_What you need to do_
Nothing but the data itself, reproduced exactly, is the expected answer.

_Recorded data_

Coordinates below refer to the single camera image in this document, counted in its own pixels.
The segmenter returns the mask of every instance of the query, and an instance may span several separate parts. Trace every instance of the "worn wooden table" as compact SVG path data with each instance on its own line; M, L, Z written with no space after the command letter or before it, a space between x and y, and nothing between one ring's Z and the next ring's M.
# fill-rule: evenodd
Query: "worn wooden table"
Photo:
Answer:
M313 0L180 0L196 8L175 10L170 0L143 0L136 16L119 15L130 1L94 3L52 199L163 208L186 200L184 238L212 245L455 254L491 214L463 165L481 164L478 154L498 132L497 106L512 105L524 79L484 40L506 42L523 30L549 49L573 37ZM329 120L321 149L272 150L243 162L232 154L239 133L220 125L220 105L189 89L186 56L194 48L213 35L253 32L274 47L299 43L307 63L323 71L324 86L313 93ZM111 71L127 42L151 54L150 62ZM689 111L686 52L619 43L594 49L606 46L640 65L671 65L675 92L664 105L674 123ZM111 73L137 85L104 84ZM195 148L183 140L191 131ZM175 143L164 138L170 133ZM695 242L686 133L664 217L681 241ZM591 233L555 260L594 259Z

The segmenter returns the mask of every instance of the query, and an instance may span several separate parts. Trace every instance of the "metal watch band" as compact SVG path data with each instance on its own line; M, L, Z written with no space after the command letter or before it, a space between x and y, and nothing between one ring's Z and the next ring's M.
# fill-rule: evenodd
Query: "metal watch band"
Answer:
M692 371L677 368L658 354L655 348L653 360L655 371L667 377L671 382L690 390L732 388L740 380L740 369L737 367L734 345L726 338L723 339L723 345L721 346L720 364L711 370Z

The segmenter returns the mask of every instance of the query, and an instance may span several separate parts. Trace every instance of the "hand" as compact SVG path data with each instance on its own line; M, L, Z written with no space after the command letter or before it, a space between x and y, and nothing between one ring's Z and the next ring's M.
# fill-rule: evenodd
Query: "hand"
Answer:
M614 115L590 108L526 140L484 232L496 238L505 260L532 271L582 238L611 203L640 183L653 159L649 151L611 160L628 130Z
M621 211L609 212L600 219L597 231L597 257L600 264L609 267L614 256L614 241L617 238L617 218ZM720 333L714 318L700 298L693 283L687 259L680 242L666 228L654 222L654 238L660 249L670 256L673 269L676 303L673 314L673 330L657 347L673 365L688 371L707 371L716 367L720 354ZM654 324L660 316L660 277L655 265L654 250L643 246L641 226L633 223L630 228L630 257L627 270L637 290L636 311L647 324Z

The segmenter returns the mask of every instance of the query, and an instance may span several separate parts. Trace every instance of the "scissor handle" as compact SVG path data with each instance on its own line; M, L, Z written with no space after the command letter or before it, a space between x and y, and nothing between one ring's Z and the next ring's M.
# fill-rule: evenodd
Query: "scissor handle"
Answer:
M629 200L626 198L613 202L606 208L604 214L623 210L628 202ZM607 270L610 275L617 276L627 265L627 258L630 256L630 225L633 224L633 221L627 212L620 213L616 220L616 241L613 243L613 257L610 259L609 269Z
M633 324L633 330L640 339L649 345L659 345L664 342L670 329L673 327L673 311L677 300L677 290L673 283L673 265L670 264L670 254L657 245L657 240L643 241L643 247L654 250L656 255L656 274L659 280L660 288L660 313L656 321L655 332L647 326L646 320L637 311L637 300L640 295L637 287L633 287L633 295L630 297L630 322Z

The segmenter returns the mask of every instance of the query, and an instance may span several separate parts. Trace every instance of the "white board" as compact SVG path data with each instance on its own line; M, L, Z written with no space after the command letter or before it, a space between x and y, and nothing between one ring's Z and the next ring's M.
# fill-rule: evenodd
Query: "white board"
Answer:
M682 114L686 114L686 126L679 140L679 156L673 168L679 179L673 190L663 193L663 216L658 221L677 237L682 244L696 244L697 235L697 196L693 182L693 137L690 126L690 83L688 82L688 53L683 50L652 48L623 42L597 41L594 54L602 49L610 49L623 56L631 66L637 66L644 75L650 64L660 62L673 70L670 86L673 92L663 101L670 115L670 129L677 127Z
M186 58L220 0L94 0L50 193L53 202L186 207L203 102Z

_Solution to this exercise_
Coordinates below refer to the single camera image in this document, counted in its own pixels.
The segmenter returns the mask of every instance of the query, and an instance may span several separate parts. Trace every instance of the "worn wooden table" as compact SVG path data with each instance on its own line; M, L, Z written with no space after the command letter or before it, a space between x and y, and nothing between one ring's Z and the next ring's M.
# fill-rule: evenodd
Query: "worn wooden table"
Photo:
Answer:
M313 0L180 0L196 8L175 10L170 0L143 0L136 16L119 15L130 1L94 3L52 199L163 208L186 200L184 238L212 245L455 254L491 214L463 165L481 164L478 154L498 132L497 106L512 105L524 79L484 40L506 42L523 30L549 49L573 37ZM329 120L321 149L272 150L243 162L232 154L239 133L220 125L220 105L189 89L186 56L194 48L213 35L253 32L274 47L299 43L307 63L323 71L324 86L313 93ZM111 71L127 42L151 54L150 62ZM689 111L686 52L619 43L594 49L606 46L640 65L671 65L675 92L664 105L674 123ZM111 73L137 85L104 84ZM195 148L183 140L191 131ZM175 143L164 138L170 133ZM695 242L686 133L664 217L681 241ZM591 233L555 260L594 259Z

The segmenter returns the mask of every instance of the query, and an instance may span several separate parts. Trace every instance of the "metal watch band" as compact SVG path data with each instance on its own line; M, L, Z written with no space after the command letter or before it, a space between x and y, and nothing between one ring's Z and the next ring's M.
# fill-rule: evenodd
Query: "metal watch band"
Answer:
M692 371L677 368L658 354L655 348L653 360L655 371L667 377L671 382L690 390L732 388L740 380L740 369L737 367L734 345L726 338L723 339L723 345L721 346L720 364L711 370Z

The segmenter returns the mask of every instance of the query, and an instance may span several separate parts. Trace every instance of the "hand" as compact SVG path data with each instance on its own line; M, L, Z written with no space after the command letter or before it, a space between x and y, and nothing between one ring's Z and the next ring's M.
# fill-rule: evenodd
Query: "hand"
Answer:
M614 115L590 108L526 140L484 232L496 238L505 260L532 271L582 238L611 203L640 183L653 159L649 151L611 160L628 130Z
M621 211L609 212L600 219L597 231L597 257L600 264L609 267L614 256L614 241L617 238L617 218ZM720 333L714 318L700 298L693 283L687 259L680 242L666 228L654 222L654 238L660 249L670 256L673 269L676 303L673 314L673 330L657 347L673 365L688 371L707 371L716 367L720 354ZM654 324L660 316L660 277L655 265L654 250L643 246L641 226L633 223L630 228L630 257L627 270L637 290L636 311L647 324Z

The segmenter returns the mask of every instance of the query, and an instance may span several separate parts. Trace every instance of the "scissor handle" as compact SVG path data with each instance on its own line; M, L, Z written with no space after the command letter or before it, a space between x and y, and nothing between one ring's Z and the next ring's M.
# fill-rule: evenodd
Query: "scissor handle"
Answer:
M629 200L626 198L613 202L606 208L604 214L623 210L628 202ZM607 270L610 275L617 276L627 265L627 258L630 256L630 225L633 224L633 221L627 212L620 213L616 220L616 241L613 243L613 257L610 259L609 269Z
M633 324L633 330L640 339L649 345L659 345L664 342L670 329L673 327L673 311L677 300L677 290L673 283L673 265L670 264L670 254L657 245L657 240L643 241L643 247L654 250L656 255L656 274L659 280L660 288L660 313L656 321L655 332L647 326L646 320L637 311L637 300L640 295L637 287L633 287L633 295L630 297L630 322Z

The segmenter returns the mask of every instance of the query, and an instance may span several separate parts. Trace every instance of the "white board" as compact SVG path data with each instance on its own line; M, L, Z written with no space after the command letter or before it, a space between x and y, and nothing between one ring's Z and the next ring's M.
# fill-rule: evenodd
Query: "white board"
Answer:
M682 114L686 114L686 126L679 140L679 156L673 168L679 179L673 190L663 193L663 216L658 221L677 237L682 244L696 244L697 235L697 196L693 182L693 137L690 126L690 83L688 82L688 53L683 50L652 48L623 42L597 41L594 54L602 49L610 49L623 56L631 66L637 66L644 75L650 64L660 62L673 70L670 86L673 92L663 101L670 115L670 129L677 127Z
M186 58L220 0L94 0L50 193L53 202L186 207L203 102Z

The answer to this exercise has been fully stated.